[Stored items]
• • • •
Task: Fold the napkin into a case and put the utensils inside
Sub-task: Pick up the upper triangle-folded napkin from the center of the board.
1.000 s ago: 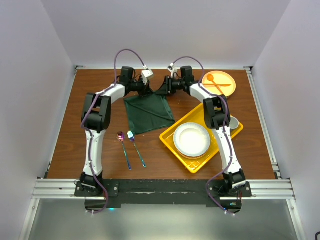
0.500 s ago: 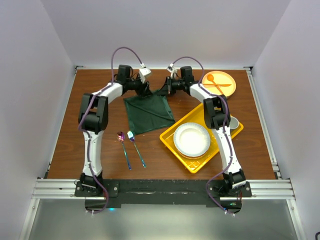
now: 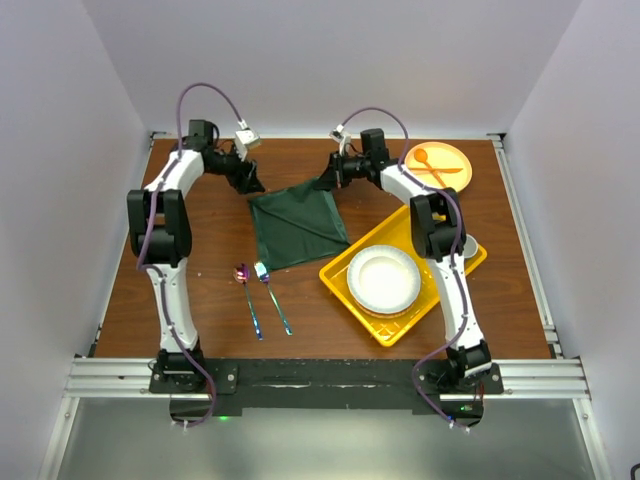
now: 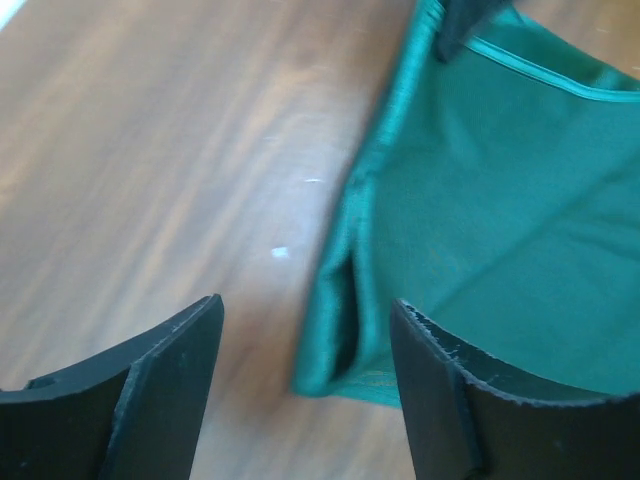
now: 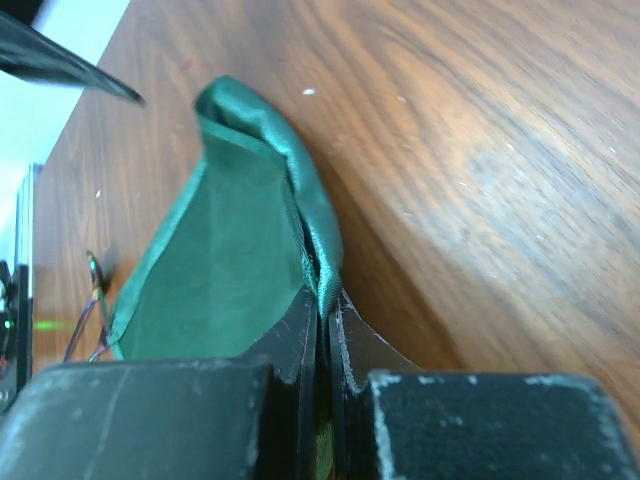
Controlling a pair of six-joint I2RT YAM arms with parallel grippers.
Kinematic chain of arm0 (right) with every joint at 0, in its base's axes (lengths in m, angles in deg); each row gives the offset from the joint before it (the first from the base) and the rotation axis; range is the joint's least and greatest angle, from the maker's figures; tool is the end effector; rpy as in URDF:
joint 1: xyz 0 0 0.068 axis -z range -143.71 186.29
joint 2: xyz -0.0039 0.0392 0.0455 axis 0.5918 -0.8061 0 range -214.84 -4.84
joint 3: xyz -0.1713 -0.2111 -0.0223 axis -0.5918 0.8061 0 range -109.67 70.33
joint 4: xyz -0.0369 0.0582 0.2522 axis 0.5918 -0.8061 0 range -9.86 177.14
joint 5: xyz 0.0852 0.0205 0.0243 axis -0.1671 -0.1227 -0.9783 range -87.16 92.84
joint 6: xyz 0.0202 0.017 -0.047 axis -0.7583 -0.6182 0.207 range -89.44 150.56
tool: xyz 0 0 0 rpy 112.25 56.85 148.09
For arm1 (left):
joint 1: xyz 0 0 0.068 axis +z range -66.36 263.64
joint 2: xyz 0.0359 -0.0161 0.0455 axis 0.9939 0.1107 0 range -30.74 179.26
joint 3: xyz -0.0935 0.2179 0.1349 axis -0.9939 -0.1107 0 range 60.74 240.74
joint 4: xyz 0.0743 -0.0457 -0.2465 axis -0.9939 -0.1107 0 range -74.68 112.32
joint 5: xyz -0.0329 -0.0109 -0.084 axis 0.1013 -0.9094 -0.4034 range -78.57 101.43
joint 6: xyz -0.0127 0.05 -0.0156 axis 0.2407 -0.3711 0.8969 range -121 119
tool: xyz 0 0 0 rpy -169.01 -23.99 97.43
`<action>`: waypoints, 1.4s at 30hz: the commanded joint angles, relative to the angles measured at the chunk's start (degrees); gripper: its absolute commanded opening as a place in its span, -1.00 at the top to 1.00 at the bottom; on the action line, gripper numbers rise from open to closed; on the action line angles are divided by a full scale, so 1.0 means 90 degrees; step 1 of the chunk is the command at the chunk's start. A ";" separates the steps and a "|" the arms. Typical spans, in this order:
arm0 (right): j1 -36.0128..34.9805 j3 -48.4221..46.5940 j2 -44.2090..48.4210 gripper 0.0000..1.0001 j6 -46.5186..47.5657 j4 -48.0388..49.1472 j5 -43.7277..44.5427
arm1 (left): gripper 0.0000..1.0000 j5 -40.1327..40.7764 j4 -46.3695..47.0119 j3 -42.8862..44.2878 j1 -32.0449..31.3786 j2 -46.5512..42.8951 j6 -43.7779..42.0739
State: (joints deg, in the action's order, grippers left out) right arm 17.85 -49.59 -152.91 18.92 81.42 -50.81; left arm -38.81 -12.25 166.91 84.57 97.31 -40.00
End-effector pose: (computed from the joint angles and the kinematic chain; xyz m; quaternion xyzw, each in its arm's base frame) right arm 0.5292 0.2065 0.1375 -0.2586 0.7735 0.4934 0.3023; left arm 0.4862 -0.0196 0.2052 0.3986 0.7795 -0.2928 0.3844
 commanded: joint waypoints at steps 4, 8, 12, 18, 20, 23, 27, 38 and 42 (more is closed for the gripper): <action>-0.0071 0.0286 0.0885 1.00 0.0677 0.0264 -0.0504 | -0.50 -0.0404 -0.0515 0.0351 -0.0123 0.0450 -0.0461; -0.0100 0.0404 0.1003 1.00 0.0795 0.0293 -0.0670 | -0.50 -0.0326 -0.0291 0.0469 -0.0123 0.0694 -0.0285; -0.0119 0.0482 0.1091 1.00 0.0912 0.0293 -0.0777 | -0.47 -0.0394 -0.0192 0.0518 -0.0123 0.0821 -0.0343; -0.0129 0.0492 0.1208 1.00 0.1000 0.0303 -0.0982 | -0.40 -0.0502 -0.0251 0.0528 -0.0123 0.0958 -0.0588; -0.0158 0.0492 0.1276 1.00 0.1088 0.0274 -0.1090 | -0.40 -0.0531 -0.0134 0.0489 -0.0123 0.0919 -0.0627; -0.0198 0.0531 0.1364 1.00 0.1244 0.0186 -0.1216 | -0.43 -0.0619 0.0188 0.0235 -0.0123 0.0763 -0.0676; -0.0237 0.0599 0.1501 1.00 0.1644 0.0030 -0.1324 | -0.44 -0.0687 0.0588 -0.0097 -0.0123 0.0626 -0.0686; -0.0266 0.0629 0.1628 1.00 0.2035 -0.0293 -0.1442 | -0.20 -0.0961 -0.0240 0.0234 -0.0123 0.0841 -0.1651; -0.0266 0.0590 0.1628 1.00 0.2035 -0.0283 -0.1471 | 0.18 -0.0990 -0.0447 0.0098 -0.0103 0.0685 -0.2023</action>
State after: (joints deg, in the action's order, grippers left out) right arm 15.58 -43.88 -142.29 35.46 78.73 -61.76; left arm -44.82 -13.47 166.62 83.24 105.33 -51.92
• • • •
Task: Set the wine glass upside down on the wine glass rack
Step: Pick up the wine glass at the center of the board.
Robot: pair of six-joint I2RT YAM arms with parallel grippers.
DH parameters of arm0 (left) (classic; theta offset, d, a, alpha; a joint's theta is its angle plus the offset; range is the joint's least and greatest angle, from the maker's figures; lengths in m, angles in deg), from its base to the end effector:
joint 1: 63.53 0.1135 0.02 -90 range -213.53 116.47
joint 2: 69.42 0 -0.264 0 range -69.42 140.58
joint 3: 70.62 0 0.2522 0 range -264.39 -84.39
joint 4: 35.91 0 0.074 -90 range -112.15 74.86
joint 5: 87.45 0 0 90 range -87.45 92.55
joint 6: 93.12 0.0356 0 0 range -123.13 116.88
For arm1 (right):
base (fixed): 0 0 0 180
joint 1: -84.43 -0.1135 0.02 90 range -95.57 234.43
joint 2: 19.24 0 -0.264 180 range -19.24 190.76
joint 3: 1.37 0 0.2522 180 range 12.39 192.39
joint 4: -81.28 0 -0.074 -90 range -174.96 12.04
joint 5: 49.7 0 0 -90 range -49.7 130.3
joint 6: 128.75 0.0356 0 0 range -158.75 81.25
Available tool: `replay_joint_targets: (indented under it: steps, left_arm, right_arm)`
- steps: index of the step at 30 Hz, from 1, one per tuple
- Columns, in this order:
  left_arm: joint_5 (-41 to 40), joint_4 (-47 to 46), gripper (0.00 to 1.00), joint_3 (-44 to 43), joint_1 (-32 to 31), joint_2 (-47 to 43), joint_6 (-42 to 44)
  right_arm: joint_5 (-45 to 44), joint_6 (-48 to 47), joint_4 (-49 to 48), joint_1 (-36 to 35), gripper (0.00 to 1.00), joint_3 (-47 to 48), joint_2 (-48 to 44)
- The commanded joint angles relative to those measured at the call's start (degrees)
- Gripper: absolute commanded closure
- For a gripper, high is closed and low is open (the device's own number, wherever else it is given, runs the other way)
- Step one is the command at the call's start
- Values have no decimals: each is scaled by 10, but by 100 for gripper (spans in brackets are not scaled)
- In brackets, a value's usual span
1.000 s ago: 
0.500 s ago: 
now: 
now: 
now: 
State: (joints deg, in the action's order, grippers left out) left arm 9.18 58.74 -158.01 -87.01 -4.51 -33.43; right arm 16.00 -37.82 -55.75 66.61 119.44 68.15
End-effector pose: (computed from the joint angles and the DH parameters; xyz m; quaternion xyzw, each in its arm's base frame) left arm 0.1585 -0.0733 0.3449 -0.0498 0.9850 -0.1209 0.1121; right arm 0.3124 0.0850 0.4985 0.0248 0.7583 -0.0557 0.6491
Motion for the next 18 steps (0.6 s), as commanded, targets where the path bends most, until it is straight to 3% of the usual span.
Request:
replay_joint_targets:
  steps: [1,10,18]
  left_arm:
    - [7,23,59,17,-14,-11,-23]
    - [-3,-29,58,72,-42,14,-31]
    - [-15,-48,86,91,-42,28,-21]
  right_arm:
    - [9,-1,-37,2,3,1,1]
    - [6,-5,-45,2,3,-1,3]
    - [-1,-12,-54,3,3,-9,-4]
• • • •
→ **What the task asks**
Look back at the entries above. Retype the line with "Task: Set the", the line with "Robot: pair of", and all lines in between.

→ **Completed task**
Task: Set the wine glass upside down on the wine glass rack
Step: Pick up the wine glass at the center of the board.
Robot: pair of six-joint I2RT YAM arms with parallel grippers.

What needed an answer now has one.